> **Exercise requirements**:
Go through the listing that follows and write it out exactly. Drop the pictures.

> **Provided data**:
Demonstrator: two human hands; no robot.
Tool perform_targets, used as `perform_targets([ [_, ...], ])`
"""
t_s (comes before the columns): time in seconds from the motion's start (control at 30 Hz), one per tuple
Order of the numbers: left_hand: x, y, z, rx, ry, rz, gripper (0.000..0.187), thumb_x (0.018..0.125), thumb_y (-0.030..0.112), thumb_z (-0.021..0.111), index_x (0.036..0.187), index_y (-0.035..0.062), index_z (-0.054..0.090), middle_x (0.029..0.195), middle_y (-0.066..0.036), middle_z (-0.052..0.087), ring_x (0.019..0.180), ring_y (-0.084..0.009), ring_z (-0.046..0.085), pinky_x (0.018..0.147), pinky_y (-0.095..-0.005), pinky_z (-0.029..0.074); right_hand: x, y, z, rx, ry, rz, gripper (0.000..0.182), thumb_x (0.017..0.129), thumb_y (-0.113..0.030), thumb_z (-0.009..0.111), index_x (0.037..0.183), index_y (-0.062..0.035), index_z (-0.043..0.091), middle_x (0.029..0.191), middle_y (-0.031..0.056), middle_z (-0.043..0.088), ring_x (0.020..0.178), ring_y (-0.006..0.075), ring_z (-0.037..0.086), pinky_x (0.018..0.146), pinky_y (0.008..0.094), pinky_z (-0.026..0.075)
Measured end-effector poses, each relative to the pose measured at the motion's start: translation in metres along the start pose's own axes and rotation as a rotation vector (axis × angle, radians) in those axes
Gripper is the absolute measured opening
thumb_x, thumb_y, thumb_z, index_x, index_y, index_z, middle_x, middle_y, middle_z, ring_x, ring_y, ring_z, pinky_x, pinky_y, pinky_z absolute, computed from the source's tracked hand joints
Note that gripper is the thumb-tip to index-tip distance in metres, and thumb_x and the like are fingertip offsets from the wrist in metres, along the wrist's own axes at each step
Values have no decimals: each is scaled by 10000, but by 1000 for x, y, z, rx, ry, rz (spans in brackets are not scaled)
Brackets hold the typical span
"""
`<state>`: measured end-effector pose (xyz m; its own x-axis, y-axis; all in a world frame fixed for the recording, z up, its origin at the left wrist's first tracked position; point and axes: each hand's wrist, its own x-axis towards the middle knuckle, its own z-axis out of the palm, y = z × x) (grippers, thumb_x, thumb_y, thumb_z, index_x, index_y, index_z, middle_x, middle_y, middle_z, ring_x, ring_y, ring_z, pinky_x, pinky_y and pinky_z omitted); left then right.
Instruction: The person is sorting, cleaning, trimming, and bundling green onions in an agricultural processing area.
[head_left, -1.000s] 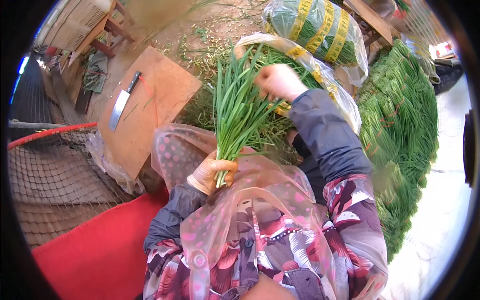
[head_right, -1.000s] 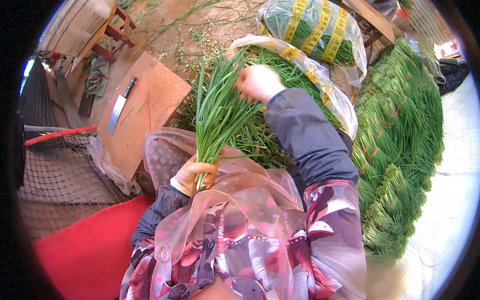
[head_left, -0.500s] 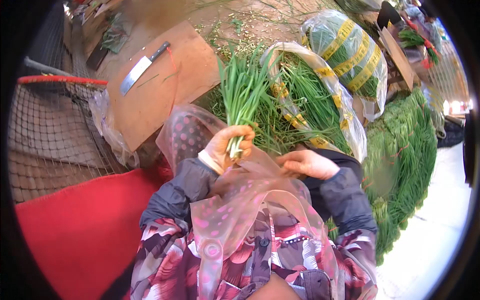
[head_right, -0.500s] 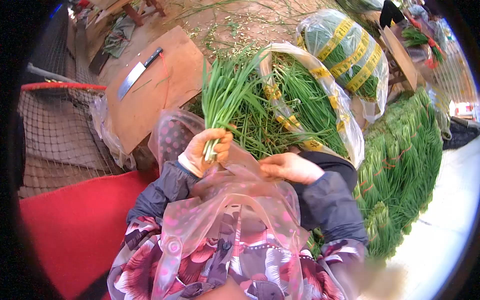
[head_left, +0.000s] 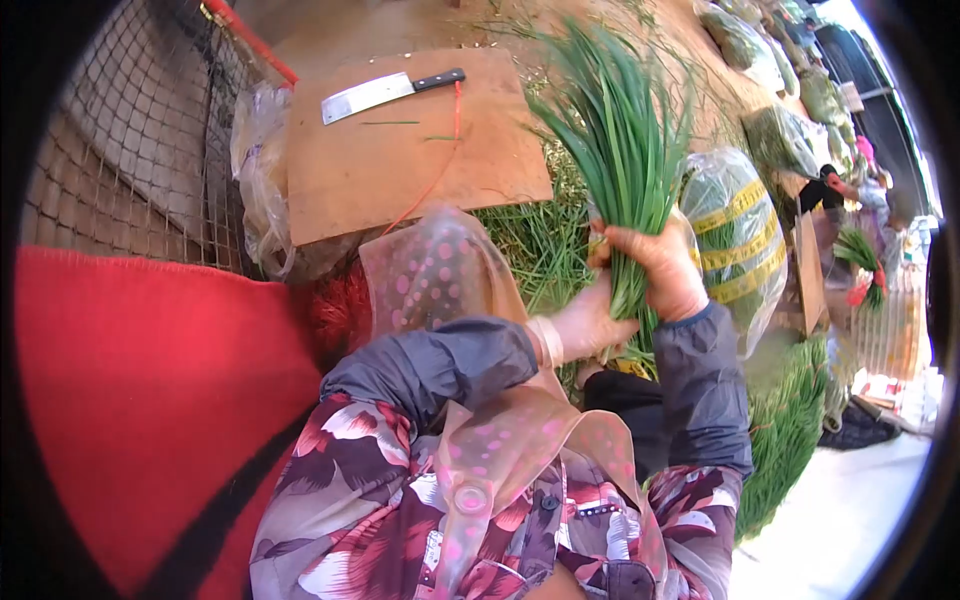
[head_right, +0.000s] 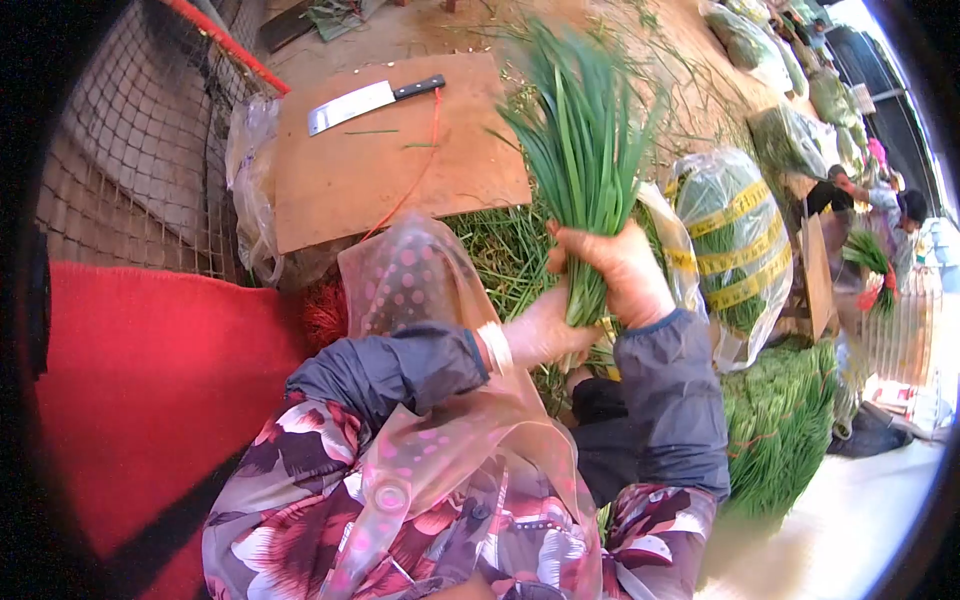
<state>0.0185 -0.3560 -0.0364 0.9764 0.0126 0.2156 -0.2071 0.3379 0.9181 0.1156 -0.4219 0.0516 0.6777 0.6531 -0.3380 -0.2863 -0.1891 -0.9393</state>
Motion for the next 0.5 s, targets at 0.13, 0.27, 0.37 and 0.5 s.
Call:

> **Solution**:
Demonstrator: two human hands; no robot.
Tool perform_targets, used as `perform_targets([ [_, ...], ])`
"""
t_s (comes before the columns): time in seconds from the motion's start (control at 30 Hz), one per tuple
Order of the numbers: left_hand: x, y, z, rx, ry, rz, gripper (0.000..0.187), thumb_x (0.018..0.125), thumb_y (-0.030..0.112), thumb_z (-0.021..0.111), index_x (0.036..0.187), index_y (-0.035..0.062), index_z (-0.054..0.090), middle_x (0.029..0.195), middle_y (-0.066..0.036), middle_z (-0.052..0.087), ring_x (0.019..0.180), ring_y (-0.084..0.009), ring_z (-0.046..0.085), pinky_x (0.018..0.147), pinky_y (-0.095..-0.005), pinky_z (-0.029..0.074); right_hand: x, y, z, rx, ry, rz, gripper (0.000..0.182), thumb_x (0.017..0.129), thumb_y (-0.113..0.030), thumb_z (-0.009..0.111), index_x (0.037..0.183), index_y (-0.062..0.035), index_z (-0.043..0.091), middle_x (0.029..0.191), middle_y (-0.031..0.056), middle_z (-0.043..0.088), ring_x (0.020..0.178), ring_y (-0.006..0.075), ring_z (-0.037..0.086), pinky_x (0.018..0.146), pinky_y (0.008..0.094), pinky_z (-0.026..0.075)
Measured end-effector poses, each relative to the pose measured at the motion's start: translation in metres along the start pose's own axes and rotation as a rotation vector (axis × angle, radians) in those axes
Gripper is the absolute measured opening
thumb_x, thumb_y, thumb_z, index_x, index_y, index_z, middle_x, middle_y, middle_z, ring_x, ring_y, ring_z, pinky_x, pinky_y, pinky_z absolute, computed from the source's tracked hand joints
Note that gripper is the thumb-tip to index-tip distance in metres, and thumb_x and the like are fingertip offsets from the wrist in metres, along the wrist's own axes at each step
Values have no decimals: each is scaled by 10000, but by 1000 for x, y, z, rx, ry, rz (spans in brackets are not scaled)
Brackets hold the typical span
"""
`<state>`: measured end-effector pose (xyz m; its own x-axis, y-axis; all in a world frame fixed for the recording, z up, its origin at the left wrist's first tracked position; point and axes: each hand's wrist, its own x-axis towards the middle knuckle, its own z-axis out of the palm, y = z × x) (grippers, thumb_x, thumb_y, thumb_z, index_x, index_y, index_z, middle_x, middle_y, middle_z, ring_x, ring_y, ring_z, pinky_x, pinky_y and pinky_z omitted); left then right.
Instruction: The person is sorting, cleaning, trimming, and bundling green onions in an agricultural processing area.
[head_left, -1.000s] 
[head_right, -1.000s] 
[head_left, -0.500s] 
[head_right, -0.500s] 
[head_left, +0.000s] 
[head_right, +0.000s] 
<state>0.0185 -0.3560 -0.0364 0.9764 0.0126 0.2156 -0.2071 0.3379 0.9181 0.1156 -0.4219 0.0516 0.6777 0.6531 -0.3380 -0.2863 -0.1891 -0.9393</state>
Motion for the next 0.5 s, targets at 0.13, 0.27, 0.37 and 0.5 s.
Call:

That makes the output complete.